**Task details:** Repeat exactly, and only, the lines of the entries below from the one with "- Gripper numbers" through the one with "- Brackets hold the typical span", both ends included.

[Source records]
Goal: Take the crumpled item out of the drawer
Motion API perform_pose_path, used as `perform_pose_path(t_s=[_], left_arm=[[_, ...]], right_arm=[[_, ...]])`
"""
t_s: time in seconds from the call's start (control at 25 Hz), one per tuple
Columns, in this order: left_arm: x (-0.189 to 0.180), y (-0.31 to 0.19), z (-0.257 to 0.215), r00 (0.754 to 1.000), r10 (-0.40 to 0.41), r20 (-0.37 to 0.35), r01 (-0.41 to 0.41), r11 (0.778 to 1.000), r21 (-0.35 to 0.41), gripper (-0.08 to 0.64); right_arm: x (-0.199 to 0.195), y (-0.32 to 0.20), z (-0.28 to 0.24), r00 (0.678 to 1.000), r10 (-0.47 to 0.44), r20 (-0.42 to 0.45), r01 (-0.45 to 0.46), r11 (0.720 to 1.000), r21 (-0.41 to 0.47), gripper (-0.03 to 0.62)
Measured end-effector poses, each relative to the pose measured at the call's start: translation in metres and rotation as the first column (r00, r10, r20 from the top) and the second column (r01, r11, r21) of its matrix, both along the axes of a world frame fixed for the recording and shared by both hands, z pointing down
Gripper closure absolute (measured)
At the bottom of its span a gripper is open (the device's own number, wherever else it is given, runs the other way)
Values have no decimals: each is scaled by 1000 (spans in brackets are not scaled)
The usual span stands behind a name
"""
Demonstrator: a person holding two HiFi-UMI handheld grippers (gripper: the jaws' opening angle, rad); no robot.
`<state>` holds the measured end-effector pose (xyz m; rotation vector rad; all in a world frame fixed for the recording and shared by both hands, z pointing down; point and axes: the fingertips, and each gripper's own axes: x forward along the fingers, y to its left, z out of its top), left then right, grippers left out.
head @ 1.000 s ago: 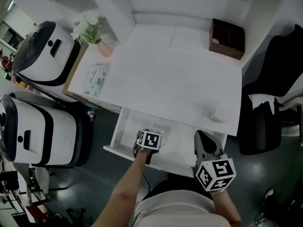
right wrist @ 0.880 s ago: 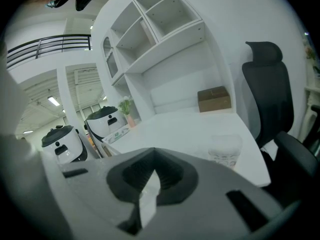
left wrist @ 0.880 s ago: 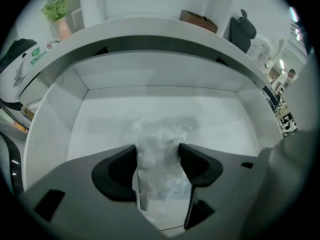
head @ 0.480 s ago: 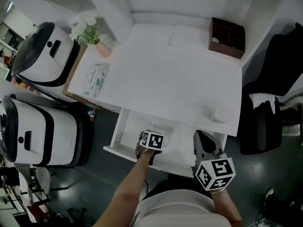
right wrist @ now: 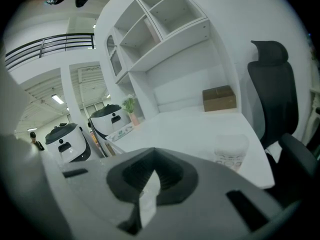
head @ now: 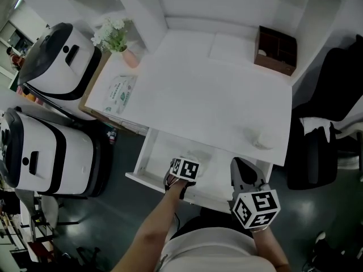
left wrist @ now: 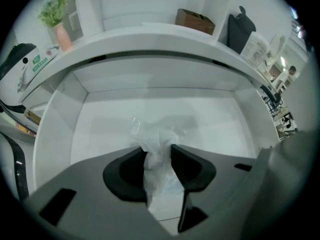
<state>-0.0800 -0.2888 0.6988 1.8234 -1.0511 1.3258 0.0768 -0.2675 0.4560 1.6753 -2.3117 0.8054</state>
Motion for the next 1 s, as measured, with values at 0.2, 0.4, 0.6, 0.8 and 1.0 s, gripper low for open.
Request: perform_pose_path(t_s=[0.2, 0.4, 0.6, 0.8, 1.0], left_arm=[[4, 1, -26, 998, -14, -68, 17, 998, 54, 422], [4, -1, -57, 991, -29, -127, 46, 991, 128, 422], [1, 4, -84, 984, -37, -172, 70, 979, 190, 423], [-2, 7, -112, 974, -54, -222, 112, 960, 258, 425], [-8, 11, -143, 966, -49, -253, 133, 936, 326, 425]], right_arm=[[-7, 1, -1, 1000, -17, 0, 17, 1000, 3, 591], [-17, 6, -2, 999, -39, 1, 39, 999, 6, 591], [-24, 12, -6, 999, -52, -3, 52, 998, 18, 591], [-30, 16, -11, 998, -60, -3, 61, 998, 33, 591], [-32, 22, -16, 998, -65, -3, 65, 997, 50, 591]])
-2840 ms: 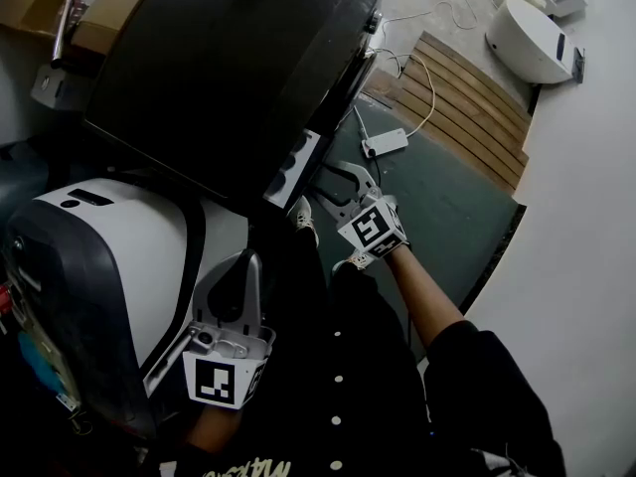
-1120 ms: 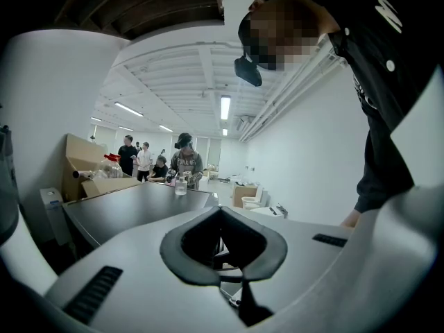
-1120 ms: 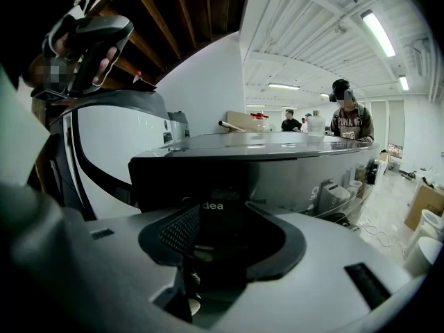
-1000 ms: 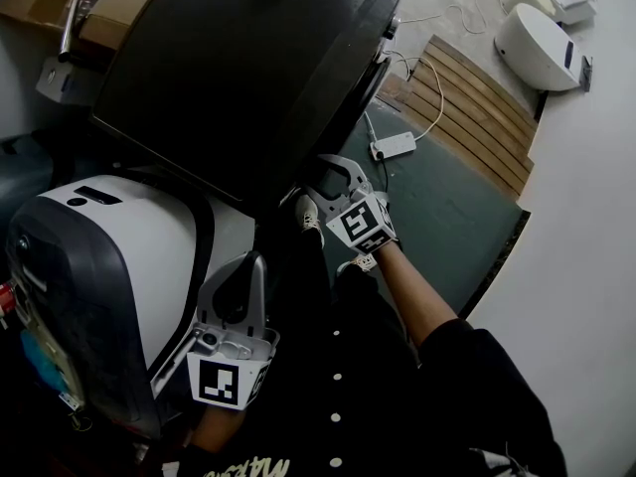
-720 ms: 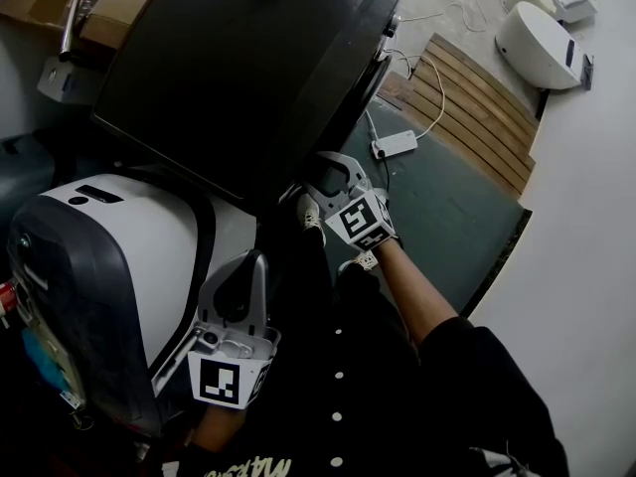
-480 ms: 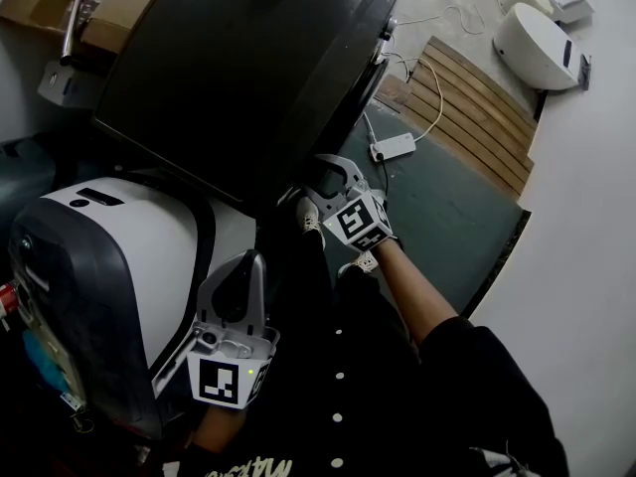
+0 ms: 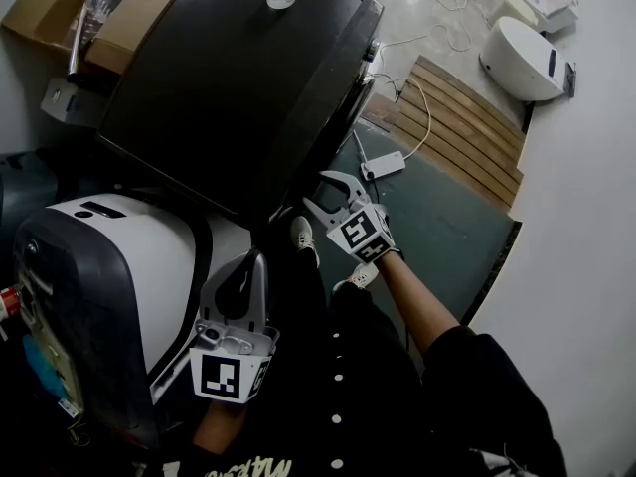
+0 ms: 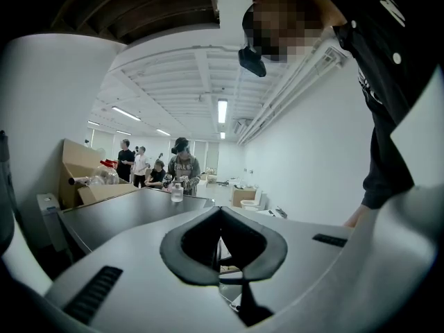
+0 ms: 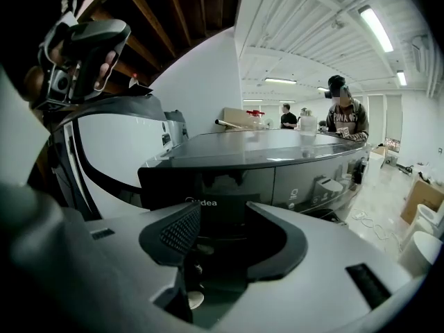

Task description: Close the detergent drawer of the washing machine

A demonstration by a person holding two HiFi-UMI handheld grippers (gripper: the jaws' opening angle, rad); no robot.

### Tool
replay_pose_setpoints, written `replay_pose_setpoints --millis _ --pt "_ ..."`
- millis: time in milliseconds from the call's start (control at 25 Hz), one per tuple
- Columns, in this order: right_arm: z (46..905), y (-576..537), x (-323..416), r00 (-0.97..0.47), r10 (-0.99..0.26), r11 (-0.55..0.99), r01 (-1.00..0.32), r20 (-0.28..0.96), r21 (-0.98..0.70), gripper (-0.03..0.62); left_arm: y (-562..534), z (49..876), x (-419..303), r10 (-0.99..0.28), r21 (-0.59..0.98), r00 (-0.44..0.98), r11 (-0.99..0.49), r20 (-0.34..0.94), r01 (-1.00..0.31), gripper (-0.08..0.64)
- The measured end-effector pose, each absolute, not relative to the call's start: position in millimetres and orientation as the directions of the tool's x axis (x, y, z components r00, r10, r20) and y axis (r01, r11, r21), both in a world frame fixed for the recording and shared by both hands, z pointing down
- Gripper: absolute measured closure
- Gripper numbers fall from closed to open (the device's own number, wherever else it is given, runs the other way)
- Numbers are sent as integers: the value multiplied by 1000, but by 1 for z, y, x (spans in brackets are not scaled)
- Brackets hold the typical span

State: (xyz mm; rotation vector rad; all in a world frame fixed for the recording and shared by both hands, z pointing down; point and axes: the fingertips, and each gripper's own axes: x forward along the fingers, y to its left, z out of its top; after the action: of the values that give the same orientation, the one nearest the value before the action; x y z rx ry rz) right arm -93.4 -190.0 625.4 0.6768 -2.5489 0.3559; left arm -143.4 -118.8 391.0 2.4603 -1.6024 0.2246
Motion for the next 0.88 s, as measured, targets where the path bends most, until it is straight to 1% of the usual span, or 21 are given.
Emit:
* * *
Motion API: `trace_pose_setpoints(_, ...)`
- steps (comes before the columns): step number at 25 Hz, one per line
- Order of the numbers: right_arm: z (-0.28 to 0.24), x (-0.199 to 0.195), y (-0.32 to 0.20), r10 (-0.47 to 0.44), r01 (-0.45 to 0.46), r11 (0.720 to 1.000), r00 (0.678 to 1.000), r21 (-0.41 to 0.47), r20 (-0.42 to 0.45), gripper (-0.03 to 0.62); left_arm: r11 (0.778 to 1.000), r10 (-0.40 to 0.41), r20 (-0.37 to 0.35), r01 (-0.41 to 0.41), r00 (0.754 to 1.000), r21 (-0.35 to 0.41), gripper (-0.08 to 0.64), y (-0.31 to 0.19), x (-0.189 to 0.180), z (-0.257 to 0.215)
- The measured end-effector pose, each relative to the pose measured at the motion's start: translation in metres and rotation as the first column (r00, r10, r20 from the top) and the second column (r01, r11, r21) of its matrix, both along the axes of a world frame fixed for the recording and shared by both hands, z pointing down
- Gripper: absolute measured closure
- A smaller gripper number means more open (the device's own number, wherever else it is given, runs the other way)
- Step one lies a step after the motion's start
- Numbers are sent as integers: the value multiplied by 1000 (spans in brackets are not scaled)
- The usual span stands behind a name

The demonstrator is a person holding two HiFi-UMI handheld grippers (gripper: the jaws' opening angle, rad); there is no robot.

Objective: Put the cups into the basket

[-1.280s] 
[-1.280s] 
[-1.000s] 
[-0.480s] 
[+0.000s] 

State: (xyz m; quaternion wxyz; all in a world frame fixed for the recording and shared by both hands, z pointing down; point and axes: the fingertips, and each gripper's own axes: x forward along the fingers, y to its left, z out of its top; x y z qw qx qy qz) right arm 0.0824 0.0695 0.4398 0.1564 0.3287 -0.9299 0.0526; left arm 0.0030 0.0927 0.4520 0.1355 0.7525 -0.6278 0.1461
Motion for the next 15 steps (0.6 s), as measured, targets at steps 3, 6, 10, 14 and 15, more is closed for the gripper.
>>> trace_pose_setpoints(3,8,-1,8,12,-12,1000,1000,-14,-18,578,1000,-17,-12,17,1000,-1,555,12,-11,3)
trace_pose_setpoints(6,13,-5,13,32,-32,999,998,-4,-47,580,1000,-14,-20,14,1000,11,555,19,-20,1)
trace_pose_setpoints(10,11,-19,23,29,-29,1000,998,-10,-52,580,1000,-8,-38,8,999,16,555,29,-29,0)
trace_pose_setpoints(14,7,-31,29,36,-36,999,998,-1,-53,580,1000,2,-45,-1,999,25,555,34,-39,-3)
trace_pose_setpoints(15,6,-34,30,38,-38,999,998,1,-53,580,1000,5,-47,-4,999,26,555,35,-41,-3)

**Reply:**
- Gripper numbers fall from closed to open (the device's own number, wherever else it is given, runs the other way)
- Numbers are sent as integers: the value multiplied by 1000, but by 1 for z, y, x (spans in brackets are not scaled)
- Brackets hold the typical span

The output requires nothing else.